▶ [DATA]
· · · · ·

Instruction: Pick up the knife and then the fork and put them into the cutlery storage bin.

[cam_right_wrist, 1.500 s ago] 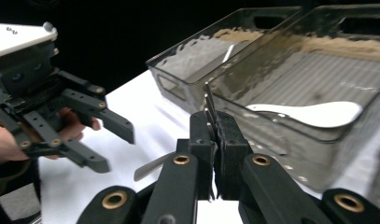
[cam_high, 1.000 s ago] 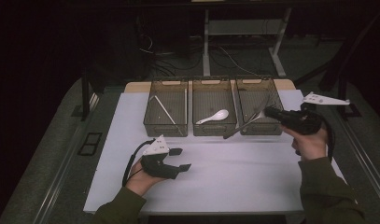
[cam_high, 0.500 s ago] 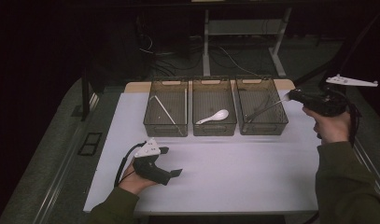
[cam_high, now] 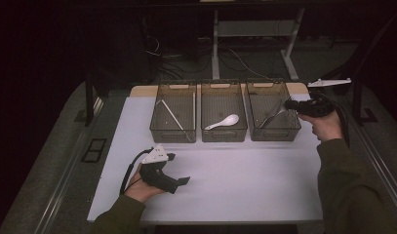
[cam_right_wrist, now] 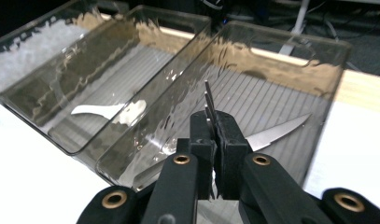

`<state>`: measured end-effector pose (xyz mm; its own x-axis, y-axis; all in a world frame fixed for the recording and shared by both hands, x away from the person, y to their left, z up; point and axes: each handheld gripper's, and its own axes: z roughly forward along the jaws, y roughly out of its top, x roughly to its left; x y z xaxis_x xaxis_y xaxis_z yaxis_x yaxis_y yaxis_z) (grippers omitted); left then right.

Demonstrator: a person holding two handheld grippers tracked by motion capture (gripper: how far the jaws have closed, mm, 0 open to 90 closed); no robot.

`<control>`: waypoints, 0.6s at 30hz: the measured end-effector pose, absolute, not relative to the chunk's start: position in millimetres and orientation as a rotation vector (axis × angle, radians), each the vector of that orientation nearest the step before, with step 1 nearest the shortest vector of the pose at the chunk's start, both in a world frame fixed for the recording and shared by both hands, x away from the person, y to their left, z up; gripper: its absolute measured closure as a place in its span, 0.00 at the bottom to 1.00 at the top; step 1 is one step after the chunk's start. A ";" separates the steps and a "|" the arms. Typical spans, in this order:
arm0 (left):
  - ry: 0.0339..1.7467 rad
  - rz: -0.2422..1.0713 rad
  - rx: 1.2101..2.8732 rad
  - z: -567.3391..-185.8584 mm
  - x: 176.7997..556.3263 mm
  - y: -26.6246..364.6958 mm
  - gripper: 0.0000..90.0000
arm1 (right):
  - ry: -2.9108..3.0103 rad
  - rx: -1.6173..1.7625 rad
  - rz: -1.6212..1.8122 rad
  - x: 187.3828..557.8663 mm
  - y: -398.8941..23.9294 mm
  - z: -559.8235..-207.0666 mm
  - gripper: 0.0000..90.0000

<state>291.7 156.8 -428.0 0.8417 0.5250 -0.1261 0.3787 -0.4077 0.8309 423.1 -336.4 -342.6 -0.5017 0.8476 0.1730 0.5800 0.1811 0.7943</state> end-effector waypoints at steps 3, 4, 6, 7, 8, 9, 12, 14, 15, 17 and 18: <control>0.662 0.187 2.058 -428.7 292.4 156.5 0.00 | 2.168 1.371 1.230 431.2 -330.7 -348.7 0.96; 0.660 0.186 2.059 -428.9 292.5 156.1 0.00 | 2.157 1.377 1.241 434.6 -329.6 -350.2 0.96; 0.657 0.182 2.063 -429.3 292.6 155.1 0.00 | 2.134 1.396 1.236 441.4 -327.2 -352.8 0.95; 0.653 0.183 2.068 -429.5 292.9 154.7 0.00 | 2.122 1.402 1.219 445.1 -324.9 -354.2 0.95; 0.653 0.183 2.069 -429.5 292.9 154.5 0.00 | 2.103 1.400 1.197 448.8 -321.9 -355.9 0.92; 0.652 0.183 2.069 -429.6 293.1 154.4 0.00 | 2.083 1.403 1.173 452.3 -318.6 -357.1 0.87; 0.660 0.182 2.062 -429.7 293.3 155.2 0.00 | 2.027 1.442 1.145 461.2 -313.4 -359.1 0.66; 0.661 0.184 2.057 -429.1 293.3 156.3 0.00 | 1.990 1.462 1.141 464.6 -313.5 -359.1 0.55; 0.660 0.183 2.055 -429.0 293.4 156.7 0.00 | 1.972 1.472 1.137 465.5 -314.9 -359.2 0.50; 0.660 0.185 2.053 -429.4 293.9 157.0 0.00 | 1.968 1.482 1.142 464.8 -316.8 -360.0 0.44; 0.658 0.185 2.056 -429.6 294.2 157.1 0.00 | 1.968 1.478 1.141 464.0 -317.3 -360.3 0.41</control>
<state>294.2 157.1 -429.6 0.8446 0.5208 -0.1244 0.3792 -0.4177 0.8257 464.0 -317.3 -360.3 -0.3423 0.9297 0.1358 0.5800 0.0954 0.8090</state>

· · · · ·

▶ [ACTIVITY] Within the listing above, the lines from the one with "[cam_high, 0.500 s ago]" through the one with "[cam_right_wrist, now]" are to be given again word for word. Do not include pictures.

▶ [OUTPUT OF THE EXERCISE]
[cam_high, 0.500 s ago] 
[cam_high, now] 
[cam_right_wrist, now] 

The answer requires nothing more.